§ WORK REQUEST:
Among the entries below, which lines include the string "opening"? Show each one.

[Records from a collection]
★ ★ ★ ★ ★

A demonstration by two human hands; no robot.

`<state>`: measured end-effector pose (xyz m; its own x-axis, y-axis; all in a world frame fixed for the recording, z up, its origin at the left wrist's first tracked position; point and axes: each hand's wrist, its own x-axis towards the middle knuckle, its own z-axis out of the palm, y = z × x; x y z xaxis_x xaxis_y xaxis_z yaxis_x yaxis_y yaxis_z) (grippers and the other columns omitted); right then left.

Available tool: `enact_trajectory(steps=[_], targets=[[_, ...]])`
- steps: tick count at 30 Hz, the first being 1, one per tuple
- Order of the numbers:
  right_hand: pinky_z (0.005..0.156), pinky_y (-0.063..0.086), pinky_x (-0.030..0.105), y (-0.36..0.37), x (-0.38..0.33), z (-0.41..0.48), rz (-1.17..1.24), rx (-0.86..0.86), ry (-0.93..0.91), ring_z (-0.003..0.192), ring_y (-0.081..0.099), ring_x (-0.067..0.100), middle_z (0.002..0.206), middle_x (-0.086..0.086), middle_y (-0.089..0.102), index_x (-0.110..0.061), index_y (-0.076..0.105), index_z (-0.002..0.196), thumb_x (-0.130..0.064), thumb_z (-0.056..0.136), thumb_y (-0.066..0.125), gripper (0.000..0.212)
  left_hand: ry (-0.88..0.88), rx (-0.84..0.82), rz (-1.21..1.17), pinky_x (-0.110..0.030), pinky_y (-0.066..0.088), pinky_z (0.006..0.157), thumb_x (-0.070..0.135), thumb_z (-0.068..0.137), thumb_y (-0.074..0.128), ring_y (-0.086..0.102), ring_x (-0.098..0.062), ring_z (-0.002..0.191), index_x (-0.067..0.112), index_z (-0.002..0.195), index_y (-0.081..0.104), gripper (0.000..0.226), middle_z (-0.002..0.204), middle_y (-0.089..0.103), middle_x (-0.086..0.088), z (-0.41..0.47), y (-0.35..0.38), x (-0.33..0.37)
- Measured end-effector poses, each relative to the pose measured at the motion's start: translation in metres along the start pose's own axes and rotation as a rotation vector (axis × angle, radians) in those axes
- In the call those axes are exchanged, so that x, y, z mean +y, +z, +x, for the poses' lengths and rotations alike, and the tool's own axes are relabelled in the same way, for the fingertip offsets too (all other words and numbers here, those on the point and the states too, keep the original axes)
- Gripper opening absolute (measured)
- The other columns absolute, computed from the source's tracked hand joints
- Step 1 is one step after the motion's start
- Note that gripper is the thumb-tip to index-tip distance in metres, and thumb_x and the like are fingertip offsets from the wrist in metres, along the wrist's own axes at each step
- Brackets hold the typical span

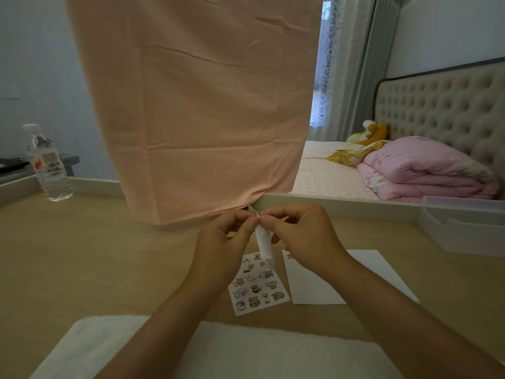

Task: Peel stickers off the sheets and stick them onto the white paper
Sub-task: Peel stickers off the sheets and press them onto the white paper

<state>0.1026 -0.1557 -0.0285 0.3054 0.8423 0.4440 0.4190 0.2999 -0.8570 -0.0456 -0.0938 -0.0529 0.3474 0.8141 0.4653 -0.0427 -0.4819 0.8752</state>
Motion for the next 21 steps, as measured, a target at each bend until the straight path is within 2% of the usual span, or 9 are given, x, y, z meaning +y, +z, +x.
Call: enact_trajectory(steps=[3, 5, 8, 11, 14, 18, 21], targets=[[0.050, 0.045, 0.013, 0.000, 0.001, 0.001, -0.008, 0.037, 0.015, 0.059, 0.068, 0.010, 0.073, -0.011, 0.075, -0.024, 0.080, 0.089, -0.018, 0.091, 0.073, 0.010, 0.000, 0.008, -0.005, -0.053, 0.056, 0.090, 0.018, 0.097, 0.063, 0.071, -0.020, 0.094, 0.024, 0.096, 0.075, 0.013, 0.094, 0.075, 0.004, -0.001, 0.000, -0.002], [0.052, 0.046, 0.013, -0.001, 0.003, 0.001, -0.052, 0.057, -0.016, 0.060, 0.068, 0.009, 0.074, -0.014, 0.074, -0.026, 0.079, 0.090, -0.020, 0.091, 0.073, 0.009, -0.034, 0.003, -0.045, -0.046, 0.059, 0.088, 0.017, 0.097, 0.063, 0.071, -0.023, 0.094, 0.020, 0.096, 0.076, 0.013, 0.093, 0.076, 0.001, -0.001, 0.002, 0.000], [0.063, 0.053, 0.017, 0.001, 0.007, 0.001, -0.163, 0.082, -0.128, 0.069, 0.069, 0.008, 0.083, -0.014, 0.075, -0.025, 0.080, 0.096, -0.020, 0.090, 0.074, 0.010, -0.144, -0.018, -0.193, -0.035, 0.061, 0.082, 0.015, 0.097, 0.062, 0.074, -0.023, 0.092, 0.009, 0.094, 0.075, 0.015, 0.092, 0.077, -0.005, -0.002, 0.004, 0.007], [0.068, 0.055, 0.021, 0.003, 0.011, 0.000, -0.292, 0.096, -0.287, 0.077, 0.066, 0.006, 0.090, -0.013, 0.074, -0.021, 0.081, 0.099, -0.018, 0.089, 0.074, 0.012, -0.209, -0.053, -0.291, -0.037, 0.060, 0.084, 0.024, 0.099, 0.058, 0.074, -0.021, 0.093, 0.009, 0.098, 0.076, 0.024, 0.096, 0.077, -0.006, -0.003, 0.003, 0.011], [0.070, 0.056, 0.024, 0.004, 0.013, 0.000, -0.329, 0.119, -0.343, 0.080, 0.067, 0.005, 0.092, -0.012, 0.074, -0.020, 0.081, 0.100, -0.019, 0.090, 0.074, 0.013, -0.204, -0.024, -0.251, -0.036, 0.059, 0.084, 0.023, 0.101, 0.055, 0.073, -0.017, 0.096, 0.010, 0.099, 0.076, 0.024, 0.098, 0.077, -0.003, -0.001, 0.001, 0.009], [0.070, 0.058, 0.027, 0.005, 0.014, 0.000, -0.309, 0.097, -0.314, 0.080, 0.068, 0.005, 0.093, -0.014, 0.074, -0.022, 0.081, 0.101, -0.024, 0.088, 0.076, 0.014, -0.169, 0.013, -0.175, -0.027, 0.060, 0.076, 0.019, 0.102, 0.054, 0.072, -0.015, 0.093, 0.011, 0.097, 0.073, 0.021, 0.094, 0.075, -0.002, 0.000, 0.004, 0.004], [0.069, 0.058, 0.026, 0.006, 0.014, -0.001, -0.291, 0.097, -0.307, 0.079, 0.068, 0.005, 0.093, -0.014, 0.074, -0.022, 0.081, 0.099, -0.024, 0.086, 0.078, 0.014, -0.120, 0.009, -0.135, -0.028, 0.060, 0.078, 0.020, 0.102, 0.053, 0.071, -0.016, 0.092, 0.013, 0.096, 0.072, 0.021, 0.093, 0.074, -0.001, -0.002, 0.003, 0.004]])
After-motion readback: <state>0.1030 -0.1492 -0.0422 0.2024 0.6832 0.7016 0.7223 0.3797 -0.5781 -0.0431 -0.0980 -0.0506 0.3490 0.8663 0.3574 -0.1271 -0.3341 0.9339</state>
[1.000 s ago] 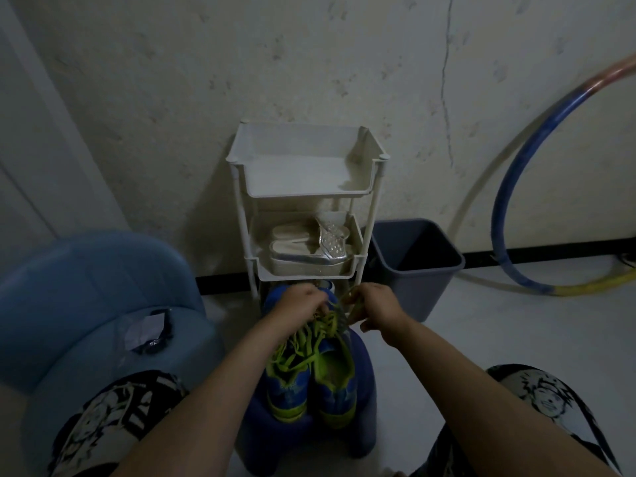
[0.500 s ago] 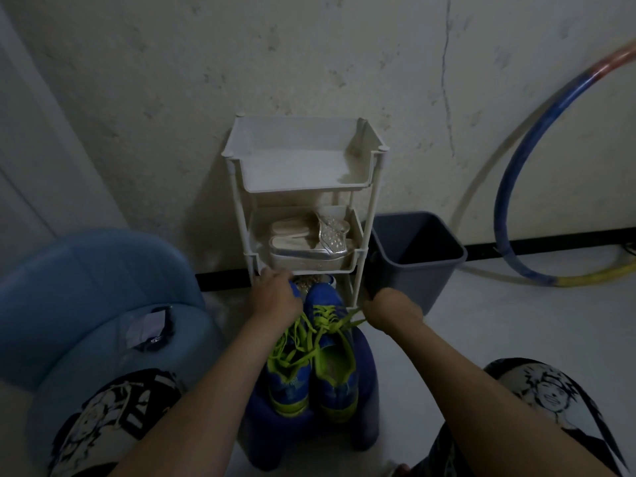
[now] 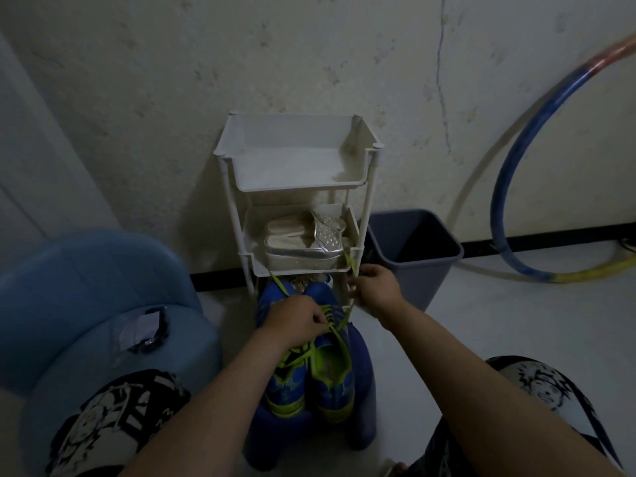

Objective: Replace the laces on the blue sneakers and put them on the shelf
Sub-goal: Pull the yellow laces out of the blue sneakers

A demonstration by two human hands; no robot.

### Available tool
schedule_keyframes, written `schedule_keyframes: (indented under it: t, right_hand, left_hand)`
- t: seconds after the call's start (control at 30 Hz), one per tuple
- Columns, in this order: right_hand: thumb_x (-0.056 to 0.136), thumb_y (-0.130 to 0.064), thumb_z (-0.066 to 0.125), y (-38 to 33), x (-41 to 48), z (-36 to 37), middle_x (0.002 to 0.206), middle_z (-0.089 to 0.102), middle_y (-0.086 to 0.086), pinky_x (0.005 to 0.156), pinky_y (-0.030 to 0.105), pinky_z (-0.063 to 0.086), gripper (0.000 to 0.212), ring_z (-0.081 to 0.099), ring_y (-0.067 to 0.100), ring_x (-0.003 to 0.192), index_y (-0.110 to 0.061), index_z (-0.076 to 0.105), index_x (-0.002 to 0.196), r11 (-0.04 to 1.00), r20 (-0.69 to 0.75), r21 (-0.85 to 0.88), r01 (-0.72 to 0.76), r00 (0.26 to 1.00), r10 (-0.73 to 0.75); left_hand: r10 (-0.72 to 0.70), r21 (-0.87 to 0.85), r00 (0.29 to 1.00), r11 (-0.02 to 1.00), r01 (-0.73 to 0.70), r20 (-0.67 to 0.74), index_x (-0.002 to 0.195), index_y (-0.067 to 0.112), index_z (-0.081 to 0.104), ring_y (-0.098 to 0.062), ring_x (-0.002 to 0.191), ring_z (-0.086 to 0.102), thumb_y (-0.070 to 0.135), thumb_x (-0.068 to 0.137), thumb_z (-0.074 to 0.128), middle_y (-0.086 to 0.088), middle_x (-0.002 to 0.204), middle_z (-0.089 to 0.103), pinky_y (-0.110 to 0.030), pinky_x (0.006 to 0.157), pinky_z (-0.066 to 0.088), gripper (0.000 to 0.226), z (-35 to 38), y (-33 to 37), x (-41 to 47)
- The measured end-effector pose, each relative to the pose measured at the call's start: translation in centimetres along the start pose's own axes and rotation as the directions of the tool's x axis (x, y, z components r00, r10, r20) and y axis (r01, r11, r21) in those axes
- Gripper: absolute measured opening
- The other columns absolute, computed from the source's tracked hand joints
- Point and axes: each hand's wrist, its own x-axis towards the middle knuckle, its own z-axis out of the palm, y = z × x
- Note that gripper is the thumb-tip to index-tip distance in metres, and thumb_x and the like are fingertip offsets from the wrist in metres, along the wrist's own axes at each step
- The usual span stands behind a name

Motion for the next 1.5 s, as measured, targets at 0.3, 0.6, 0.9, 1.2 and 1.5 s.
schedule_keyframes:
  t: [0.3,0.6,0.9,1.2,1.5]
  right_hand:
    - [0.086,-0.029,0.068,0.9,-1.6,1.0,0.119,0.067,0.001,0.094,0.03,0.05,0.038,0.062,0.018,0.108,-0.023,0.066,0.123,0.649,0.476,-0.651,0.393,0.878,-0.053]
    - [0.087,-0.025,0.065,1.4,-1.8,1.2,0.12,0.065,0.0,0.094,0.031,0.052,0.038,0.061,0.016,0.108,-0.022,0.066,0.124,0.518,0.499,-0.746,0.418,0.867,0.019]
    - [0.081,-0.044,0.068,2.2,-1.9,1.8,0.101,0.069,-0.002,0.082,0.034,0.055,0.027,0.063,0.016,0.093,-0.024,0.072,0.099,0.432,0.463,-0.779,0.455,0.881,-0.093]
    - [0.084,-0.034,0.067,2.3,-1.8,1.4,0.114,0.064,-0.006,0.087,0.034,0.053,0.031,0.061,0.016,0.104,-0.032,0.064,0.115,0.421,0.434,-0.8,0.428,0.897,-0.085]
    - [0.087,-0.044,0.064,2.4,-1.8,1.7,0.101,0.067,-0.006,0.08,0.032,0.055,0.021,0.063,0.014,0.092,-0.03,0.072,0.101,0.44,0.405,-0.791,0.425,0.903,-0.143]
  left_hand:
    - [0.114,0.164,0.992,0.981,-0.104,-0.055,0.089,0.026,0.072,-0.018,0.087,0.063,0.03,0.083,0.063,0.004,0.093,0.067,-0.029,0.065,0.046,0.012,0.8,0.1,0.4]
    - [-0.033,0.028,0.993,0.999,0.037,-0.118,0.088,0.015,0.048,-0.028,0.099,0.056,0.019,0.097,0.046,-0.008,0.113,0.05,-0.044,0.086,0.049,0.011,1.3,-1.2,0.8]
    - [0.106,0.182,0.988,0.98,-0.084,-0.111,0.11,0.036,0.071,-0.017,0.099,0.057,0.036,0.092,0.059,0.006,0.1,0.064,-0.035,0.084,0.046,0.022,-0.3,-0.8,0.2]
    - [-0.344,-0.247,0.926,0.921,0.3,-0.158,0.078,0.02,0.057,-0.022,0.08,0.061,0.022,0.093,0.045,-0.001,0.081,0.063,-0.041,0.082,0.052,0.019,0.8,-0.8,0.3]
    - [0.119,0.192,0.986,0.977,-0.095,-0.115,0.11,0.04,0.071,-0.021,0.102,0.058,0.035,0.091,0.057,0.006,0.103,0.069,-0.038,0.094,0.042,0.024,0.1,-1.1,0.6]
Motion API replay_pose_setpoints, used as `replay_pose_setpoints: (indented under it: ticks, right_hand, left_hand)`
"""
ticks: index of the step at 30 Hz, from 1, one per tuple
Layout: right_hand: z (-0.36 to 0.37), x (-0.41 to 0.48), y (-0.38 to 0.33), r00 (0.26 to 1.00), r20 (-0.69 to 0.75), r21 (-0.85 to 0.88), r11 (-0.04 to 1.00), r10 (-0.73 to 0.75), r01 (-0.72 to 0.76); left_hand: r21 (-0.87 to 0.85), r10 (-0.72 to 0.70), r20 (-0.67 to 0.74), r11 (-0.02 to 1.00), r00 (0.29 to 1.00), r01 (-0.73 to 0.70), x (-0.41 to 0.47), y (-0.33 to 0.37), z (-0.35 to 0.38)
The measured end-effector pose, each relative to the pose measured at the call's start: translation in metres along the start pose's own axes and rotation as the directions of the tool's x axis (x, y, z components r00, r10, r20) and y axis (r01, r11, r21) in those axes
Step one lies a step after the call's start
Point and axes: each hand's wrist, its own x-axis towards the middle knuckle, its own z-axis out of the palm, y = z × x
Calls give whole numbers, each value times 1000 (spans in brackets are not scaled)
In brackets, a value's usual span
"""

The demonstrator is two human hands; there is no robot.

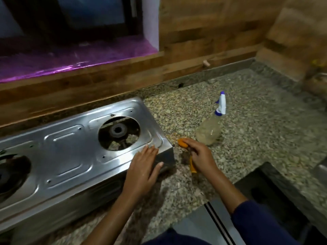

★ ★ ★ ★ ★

§ WRITTEN REPLY:
- Gripper opening absolute (measured)
- Gripper: absolute measured opening

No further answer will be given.